• [What the exercise asks] To answer, print the line containing "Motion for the" and each line after it in the listing below, exactly as they stand.

• [Given information]
━━━━━━━━━━━━━━━━━━━━━━━━━━━━━━

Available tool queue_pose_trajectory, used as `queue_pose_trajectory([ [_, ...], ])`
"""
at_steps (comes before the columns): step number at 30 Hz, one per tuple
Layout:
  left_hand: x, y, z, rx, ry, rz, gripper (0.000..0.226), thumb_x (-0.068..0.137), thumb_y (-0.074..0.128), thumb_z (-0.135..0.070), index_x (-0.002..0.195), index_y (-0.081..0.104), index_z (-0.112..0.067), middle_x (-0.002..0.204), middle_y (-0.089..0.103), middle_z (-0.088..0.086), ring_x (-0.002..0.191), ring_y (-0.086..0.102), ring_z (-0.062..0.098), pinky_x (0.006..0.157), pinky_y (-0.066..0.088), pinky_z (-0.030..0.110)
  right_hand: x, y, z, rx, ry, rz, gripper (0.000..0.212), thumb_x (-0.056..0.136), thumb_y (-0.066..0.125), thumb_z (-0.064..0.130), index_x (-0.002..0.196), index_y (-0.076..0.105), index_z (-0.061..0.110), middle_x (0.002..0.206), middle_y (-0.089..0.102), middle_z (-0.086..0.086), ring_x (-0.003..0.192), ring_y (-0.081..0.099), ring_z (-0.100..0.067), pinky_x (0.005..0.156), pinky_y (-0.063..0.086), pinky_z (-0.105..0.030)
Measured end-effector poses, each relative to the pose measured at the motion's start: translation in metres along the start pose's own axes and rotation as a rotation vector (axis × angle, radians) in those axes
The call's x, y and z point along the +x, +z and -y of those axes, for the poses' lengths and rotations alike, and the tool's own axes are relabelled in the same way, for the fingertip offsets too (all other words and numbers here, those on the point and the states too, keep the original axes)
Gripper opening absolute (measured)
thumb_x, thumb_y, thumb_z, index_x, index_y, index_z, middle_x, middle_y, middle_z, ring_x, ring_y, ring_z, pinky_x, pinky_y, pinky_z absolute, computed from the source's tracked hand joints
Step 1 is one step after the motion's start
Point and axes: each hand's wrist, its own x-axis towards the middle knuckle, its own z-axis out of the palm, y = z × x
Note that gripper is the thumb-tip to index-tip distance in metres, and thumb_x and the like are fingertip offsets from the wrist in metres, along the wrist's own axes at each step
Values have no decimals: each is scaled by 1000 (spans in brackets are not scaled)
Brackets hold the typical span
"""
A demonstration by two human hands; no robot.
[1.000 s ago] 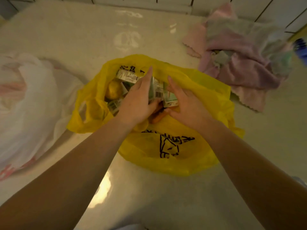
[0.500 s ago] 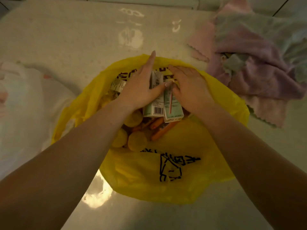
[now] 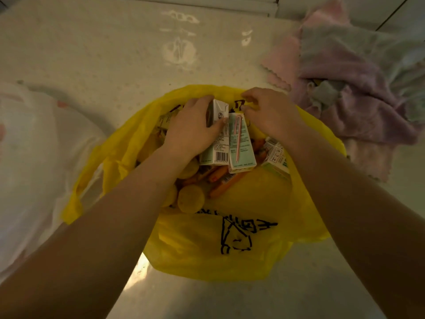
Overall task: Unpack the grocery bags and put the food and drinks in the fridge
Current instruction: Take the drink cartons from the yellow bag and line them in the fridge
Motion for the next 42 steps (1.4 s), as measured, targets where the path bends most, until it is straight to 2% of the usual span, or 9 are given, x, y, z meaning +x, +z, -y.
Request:
queue_pose_trajectory([
  [3,-11,3,0,-64,-25,-62,60,87,58,-43,140,38,-21,135,47,4,121,47,21,98,42,43,-22,-3,11,-46,-96,-163,37,90,54,33,125,55,22,118,60,-4,109,55,-22,90,45,-38],
  [6,-18,4,-3,-156,-42,-97,60,83,65,-36,137,43,-21,130,49,4,121,45,21,99,40,47,-39,3,22,-198,-96,-117,42,89,54,40,127,52,23,119,56,-6,109,52,-26,85,43,-37],
  [10,-34,2,-5,-324,-135,-137,62,82,70,-25,137,42,-21,135,41,4,124,39,16,97,31,18,-47,11,32,-219,-6,6,52,88,52,48,133,44,23,126,48,-9,113,50,-27,80,44,-34],
  [17,-62,-5,2,-477,-279,-240,66,77,74,-23,135,44,-25,133,46,-1,127,38,15,106,38,40,-41,24,44,-225,98,106,65,84,60,43,139,32,21,132,40,-13,116,48,-31,71,41,-33],
  [20,-66,-5,3,-576,-310,-226,66,76,75,-21,135,44,-28,132,49,-3,121,42,9,100,44,35,-42,30,45,-190,125,121,72,83,63,41,142,25,21,131,43,-15,116,48,-32,72,40,-34],
  [24,-72,-8,-2,-695,-314,-217,66,76,75,-13,134,45,-28,130,51,-7,110,46,1,81,46,13,-49,27,41,-87,125,132,83,81,66,33,146,17,23,134,43,-13,118,49,-31,79,45,-38],
  [28,-83,-14,-5,-777,-322,-236,79,71,79,-14,139,39,-26,132,53,-3,120,51,12,95,50,38,-69,11,40,103,62,128,96,78,71,21,149,7,23,139,38,-11,122,45,-25,87,42,-33],
  [38,-169,-86,2,-858,-166,-364,56,75,74,-4,124,53,-18,117,63,-5,105,60,1,93,51,30,-130,-33,78,610,-140,33,70,72,75,2,126,38,28,106,53,20,104,57,-4,86,52,-33],
  [42,-219,-107,21,-853,-144,-421,52,75,72,0,117,52,-26,115,62,-7,105,59,0,91,51,25,-153,-30,118,734,-256,117,66,73,73,-2,114,40,38,111,54,21,110,55,0,90,52,-34],
])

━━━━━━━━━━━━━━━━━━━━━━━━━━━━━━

• [Reply]
Motion for the next 42 steps (1.4 s), as measured, targets where the path bends most, until it is straight to 2% of the usual span, or 9 are given, x, y, z meaning +x, +z, -y.
Request:
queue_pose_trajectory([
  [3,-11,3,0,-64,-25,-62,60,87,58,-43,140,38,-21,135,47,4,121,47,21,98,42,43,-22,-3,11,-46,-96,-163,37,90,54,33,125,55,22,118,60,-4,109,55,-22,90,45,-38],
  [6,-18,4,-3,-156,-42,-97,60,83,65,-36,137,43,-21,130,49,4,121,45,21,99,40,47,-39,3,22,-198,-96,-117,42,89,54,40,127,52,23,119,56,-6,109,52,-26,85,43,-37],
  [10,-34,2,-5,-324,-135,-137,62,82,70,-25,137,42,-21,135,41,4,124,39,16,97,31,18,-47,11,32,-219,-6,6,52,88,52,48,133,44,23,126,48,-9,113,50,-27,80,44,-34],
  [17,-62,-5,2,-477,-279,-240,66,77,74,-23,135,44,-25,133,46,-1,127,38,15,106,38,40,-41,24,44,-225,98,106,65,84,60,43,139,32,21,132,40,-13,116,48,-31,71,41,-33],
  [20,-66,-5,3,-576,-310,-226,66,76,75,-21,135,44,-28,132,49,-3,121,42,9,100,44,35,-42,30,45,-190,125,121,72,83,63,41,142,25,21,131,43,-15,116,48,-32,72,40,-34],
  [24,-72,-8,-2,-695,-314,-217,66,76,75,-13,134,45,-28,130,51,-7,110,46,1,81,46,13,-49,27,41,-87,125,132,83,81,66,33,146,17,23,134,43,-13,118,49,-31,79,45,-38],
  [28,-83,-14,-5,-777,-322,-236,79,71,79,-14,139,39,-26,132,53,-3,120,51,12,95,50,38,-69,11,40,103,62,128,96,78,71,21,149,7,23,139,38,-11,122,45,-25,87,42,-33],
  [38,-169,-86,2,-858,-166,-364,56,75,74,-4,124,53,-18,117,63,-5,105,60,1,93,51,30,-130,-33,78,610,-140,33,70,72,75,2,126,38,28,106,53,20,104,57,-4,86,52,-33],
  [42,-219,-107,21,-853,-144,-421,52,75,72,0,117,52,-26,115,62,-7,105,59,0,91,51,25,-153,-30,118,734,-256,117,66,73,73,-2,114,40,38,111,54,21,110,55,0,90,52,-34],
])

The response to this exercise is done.